WHAT THIS TASK INVOLVES: Write out exactly the line containing "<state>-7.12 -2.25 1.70" and all lines that come after it in the listing below, through the very last one.

DATA BELOW:

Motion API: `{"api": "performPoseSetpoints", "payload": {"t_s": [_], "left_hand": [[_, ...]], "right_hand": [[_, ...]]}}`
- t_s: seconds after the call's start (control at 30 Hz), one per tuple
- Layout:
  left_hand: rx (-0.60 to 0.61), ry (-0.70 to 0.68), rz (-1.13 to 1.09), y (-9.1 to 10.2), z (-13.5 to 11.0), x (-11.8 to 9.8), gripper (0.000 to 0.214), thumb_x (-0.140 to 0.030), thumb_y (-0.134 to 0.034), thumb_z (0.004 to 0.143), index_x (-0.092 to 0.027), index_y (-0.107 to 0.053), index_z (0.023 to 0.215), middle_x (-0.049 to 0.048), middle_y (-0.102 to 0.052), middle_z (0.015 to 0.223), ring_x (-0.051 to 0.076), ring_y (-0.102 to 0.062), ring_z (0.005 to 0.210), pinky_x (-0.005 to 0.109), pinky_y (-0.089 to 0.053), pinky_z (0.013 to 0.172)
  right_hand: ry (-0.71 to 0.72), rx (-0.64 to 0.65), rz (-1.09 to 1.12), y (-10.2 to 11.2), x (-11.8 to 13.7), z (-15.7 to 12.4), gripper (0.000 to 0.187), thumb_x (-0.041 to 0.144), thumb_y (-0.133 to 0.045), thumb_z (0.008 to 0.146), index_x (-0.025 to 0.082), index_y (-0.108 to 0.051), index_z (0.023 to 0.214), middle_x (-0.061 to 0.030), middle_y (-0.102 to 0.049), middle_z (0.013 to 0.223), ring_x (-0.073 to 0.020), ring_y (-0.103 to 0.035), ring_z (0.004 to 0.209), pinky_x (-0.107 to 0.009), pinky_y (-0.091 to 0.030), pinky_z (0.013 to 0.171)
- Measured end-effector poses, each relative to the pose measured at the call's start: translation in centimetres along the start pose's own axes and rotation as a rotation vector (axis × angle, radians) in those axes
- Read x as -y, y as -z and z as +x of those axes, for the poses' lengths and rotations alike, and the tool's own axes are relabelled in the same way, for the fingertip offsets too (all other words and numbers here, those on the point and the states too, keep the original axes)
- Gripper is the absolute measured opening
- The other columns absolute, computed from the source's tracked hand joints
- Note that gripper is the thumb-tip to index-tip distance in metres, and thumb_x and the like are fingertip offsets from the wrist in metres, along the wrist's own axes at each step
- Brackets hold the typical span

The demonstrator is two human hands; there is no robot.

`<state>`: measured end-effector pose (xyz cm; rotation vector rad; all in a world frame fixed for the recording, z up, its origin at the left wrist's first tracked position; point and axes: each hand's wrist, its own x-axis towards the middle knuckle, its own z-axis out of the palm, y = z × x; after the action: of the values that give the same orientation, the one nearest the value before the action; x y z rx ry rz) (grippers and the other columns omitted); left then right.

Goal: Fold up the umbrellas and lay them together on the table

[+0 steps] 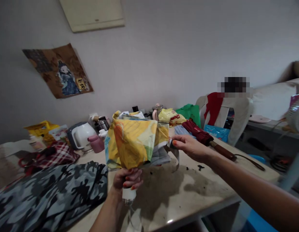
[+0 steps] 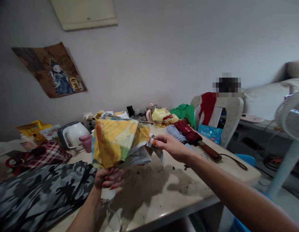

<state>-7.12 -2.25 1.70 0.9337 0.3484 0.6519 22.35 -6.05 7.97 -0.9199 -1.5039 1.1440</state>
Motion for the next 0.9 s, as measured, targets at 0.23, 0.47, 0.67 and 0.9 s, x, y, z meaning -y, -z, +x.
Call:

RESULT OF THIS EXERCISE:
<state>-7.12 -2.25 1.70 0.9337 0.3484 0.6519 22.35 -6.05 7.97 -0.9199 -1.5039 1.1440</state>
Motion for the next 0.9 s, as measured, targets at 0.23, 0.47, 0.67 and 0.9 s, x, y, z meaning -y, -z, +x.
Call:

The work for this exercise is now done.